Despite recent decreases in coronavirus infections across the country, many hospitals are still facing staffing shortages, and may continue to do so in the coming months. Healthcare workers are still under a lot of pressure, experiencing deplorable working conditions. Many of them are unable to take much-needed breaks due to severe personnel shortages, and suffer burnout as a result. The stress levels are so high that some are even considering leaving their professions entirely.

Adequate staffing levels in healthcare institutions ensure a safe work environment for healthcare workers and quality care for patients. Hospitals must be ready for potential personnel deficits and must have contingency plans and workforce management tools in place to deal with them.

COVID-19’s Impact on Healthcare Staffing

In 1999, the state of California enacted and implemented the first and only comprehensive U.S. legislation limiting the number of patients that nurses may care for at a time. Although several studies show how better staffing leads to improved patient outcomes, no other states have adopted this type of legislation.
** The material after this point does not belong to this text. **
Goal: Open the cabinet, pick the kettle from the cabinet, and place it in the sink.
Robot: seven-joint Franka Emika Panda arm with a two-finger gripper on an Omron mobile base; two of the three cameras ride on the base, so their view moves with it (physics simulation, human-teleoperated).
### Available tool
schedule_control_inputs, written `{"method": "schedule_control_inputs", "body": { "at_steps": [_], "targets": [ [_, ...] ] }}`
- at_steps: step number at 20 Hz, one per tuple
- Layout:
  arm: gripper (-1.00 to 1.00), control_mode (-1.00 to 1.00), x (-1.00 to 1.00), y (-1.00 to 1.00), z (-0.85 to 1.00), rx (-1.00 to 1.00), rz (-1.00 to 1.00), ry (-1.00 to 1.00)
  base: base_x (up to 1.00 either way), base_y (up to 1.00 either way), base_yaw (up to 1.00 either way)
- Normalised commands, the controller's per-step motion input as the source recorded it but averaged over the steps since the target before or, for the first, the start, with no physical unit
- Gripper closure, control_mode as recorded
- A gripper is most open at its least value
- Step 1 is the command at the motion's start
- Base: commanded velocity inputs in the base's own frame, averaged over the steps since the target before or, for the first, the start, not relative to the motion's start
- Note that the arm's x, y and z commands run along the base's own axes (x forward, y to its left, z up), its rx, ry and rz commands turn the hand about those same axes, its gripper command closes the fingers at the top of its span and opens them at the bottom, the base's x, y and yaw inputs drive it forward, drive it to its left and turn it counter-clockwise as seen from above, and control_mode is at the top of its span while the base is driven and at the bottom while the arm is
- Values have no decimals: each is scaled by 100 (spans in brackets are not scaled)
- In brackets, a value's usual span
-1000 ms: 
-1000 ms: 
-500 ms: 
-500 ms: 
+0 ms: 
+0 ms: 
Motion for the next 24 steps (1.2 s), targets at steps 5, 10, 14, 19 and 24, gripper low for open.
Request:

There are many reasons why efforts to pass legislation governing hospital nurse staffing fail to get universal support from influential groups. The first impediment is a lack of local and timely evidence to support such laws. Another is the misconception that the country lacks nurses. Meanwhile, registered nurse graduations have more than doubled in the last 15 years.

The COVID-19 pandemic served as a stark reminder of the significance of adequately staffed health systems in delivering high-quality patient care, as well as the toll that under-resourced facilities have on workers’ well-being. The rising patient demand and diseases among healthcare professionals, particularly those of ethnic minorities, significantly impacted staffing in healthcare, worsening the staffing crisis even further.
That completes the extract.